Data under study: Begin

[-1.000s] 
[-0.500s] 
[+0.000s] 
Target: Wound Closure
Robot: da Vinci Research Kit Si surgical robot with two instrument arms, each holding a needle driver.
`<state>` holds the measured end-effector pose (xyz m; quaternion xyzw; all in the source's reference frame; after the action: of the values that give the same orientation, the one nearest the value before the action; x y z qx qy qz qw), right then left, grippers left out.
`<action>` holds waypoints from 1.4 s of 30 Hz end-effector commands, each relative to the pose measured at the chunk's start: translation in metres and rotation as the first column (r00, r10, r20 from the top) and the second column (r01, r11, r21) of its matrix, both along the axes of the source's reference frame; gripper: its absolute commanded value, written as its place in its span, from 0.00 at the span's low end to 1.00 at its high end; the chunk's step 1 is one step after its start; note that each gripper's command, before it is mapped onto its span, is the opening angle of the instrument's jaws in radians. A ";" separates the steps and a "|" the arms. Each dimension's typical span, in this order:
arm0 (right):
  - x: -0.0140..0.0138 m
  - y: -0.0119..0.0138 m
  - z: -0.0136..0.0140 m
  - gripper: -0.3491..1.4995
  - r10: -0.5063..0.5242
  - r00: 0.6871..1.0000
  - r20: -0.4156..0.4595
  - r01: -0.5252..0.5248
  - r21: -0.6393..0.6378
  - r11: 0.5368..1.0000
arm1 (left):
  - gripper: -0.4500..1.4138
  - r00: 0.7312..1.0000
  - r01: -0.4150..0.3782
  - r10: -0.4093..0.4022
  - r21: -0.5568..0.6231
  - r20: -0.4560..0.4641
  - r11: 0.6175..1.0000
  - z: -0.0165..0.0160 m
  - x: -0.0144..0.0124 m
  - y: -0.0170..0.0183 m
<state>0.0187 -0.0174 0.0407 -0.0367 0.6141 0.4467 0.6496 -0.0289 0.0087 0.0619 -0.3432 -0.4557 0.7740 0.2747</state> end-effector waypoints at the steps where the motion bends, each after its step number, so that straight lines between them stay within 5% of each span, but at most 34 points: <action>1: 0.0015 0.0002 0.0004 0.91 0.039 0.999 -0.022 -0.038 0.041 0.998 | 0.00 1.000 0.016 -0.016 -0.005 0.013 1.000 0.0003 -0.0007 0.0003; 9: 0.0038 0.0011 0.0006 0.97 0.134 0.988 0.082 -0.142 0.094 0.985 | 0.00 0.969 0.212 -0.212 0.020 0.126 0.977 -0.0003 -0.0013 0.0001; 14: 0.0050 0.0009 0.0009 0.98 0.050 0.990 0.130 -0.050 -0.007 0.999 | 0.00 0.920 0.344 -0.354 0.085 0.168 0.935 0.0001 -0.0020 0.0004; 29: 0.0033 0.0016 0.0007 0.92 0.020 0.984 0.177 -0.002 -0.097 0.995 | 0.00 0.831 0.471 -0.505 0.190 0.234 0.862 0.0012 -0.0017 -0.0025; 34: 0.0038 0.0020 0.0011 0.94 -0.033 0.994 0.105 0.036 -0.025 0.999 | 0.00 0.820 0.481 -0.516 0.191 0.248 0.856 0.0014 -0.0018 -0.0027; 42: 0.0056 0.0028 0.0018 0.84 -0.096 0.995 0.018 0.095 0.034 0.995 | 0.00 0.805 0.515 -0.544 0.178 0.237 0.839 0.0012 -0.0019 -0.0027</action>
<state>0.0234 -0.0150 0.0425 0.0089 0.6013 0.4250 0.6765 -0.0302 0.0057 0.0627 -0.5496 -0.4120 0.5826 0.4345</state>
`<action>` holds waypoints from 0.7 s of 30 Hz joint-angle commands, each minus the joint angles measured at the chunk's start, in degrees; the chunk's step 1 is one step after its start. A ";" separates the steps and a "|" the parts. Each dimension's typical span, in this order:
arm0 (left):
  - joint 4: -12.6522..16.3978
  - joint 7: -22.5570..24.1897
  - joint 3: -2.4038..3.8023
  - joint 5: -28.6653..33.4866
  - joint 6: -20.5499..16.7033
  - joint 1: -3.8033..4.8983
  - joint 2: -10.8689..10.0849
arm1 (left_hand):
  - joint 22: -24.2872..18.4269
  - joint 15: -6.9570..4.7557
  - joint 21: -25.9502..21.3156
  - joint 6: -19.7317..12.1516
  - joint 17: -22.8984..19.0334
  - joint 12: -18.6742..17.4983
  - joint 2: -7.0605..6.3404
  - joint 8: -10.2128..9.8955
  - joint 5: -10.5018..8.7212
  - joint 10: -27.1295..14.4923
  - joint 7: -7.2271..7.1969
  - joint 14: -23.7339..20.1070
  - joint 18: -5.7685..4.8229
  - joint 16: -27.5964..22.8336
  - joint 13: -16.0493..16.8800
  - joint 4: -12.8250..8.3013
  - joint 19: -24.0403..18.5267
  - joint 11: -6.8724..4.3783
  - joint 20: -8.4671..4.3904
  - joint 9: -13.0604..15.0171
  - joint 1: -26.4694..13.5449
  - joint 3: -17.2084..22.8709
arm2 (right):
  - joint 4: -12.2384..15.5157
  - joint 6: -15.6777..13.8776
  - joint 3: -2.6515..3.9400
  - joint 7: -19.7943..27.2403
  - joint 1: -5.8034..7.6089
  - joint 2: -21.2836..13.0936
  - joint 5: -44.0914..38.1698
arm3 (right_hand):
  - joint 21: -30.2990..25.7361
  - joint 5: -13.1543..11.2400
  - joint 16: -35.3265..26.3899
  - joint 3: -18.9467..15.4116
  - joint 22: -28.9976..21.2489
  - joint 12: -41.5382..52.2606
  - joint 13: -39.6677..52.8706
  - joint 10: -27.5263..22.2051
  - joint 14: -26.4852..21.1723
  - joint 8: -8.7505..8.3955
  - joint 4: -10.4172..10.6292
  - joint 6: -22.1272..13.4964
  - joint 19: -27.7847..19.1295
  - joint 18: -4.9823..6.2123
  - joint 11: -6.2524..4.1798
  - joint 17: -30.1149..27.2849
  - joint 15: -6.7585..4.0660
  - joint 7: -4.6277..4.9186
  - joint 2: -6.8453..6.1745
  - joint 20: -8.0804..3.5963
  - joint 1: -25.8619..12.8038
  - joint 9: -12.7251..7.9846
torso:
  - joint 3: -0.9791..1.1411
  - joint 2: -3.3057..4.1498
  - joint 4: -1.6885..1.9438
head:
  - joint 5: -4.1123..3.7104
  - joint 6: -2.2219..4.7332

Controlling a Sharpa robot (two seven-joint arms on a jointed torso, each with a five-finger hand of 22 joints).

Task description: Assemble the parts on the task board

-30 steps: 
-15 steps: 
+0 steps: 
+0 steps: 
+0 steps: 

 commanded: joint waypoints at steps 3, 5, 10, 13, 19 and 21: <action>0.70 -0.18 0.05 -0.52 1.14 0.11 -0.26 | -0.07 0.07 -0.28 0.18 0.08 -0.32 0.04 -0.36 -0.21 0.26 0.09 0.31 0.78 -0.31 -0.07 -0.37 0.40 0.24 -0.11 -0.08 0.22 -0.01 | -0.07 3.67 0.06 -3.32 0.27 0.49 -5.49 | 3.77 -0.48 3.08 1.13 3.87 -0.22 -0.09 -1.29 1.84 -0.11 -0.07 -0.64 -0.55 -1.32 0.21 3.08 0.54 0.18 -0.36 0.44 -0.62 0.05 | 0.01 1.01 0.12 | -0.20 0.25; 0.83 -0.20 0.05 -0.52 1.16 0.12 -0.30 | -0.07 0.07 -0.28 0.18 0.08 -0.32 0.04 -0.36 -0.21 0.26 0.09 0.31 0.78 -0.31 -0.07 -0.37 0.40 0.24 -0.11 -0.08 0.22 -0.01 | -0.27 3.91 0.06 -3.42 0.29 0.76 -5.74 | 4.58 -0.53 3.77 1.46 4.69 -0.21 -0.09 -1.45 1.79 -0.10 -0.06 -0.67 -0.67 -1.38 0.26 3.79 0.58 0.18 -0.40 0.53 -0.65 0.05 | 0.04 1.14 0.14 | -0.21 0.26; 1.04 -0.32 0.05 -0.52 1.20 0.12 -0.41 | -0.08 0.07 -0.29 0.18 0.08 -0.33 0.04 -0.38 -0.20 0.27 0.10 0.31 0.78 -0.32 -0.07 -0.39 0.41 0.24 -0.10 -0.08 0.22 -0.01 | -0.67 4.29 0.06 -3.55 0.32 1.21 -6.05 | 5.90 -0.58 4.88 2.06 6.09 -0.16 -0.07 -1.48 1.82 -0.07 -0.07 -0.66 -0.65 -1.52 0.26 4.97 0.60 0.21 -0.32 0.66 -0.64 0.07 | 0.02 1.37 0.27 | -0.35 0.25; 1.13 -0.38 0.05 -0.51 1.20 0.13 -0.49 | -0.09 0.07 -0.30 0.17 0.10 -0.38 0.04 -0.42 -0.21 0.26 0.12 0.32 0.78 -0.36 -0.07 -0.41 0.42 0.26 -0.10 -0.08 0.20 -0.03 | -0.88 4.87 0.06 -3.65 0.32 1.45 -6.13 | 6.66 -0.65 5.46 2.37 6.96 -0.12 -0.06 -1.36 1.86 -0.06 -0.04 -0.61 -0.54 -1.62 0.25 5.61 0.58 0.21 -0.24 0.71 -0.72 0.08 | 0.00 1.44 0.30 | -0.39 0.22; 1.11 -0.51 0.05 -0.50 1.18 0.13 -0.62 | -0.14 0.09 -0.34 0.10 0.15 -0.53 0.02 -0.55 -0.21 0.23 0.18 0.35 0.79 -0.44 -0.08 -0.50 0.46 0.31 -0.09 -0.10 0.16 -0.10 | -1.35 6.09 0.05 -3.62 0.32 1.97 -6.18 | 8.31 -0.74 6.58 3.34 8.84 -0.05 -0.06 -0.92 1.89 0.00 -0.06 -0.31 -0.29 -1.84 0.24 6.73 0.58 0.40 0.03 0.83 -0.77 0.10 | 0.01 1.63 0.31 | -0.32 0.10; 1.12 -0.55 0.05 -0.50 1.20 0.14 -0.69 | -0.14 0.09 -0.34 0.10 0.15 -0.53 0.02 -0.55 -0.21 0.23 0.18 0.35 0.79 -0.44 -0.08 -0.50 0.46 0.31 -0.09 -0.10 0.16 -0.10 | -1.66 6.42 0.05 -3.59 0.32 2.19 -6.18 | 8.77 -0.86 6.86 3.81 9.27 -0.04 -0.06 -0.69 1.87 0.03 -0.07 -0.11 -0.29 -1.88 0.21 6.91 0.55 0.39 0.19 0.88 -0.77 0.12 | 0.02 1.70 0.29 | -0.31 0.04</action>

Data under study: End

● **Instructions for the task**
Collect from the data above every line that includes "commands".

● **Output for this exercise**
`<action>` holds waypoints from 1.4 s of 30 Hz end-effector commands, each relative to the pose measured at the chunk's start: translation in metres and rotation as the first column (r00, r10, r20 from the top) and the second column (r01, r11, r21) of its matrix, both along the axes of the source's reference frame; gripper: its absolute commanded value, written as its place in its span, from 0.00 at the span's low end to 1.00 at its high end; the chunk's step 1 is one step after its start; note that each gripper's command, before it is mapped onto its span, is the opening angle of the instrument's jaws in radians. A ";" separates the steps and a "|" the arms. Each dimension's typical span, in this order:
`<action>` holds waypoints from 0.7 s of 30 Hz joint-angle commands, each minus the joint angles measured at the chunk's start, in degrees; the chunk's step 1 is one step after its start. A ";" separates the steps and a "|" the parts. Each dimension's typical span, in this order:

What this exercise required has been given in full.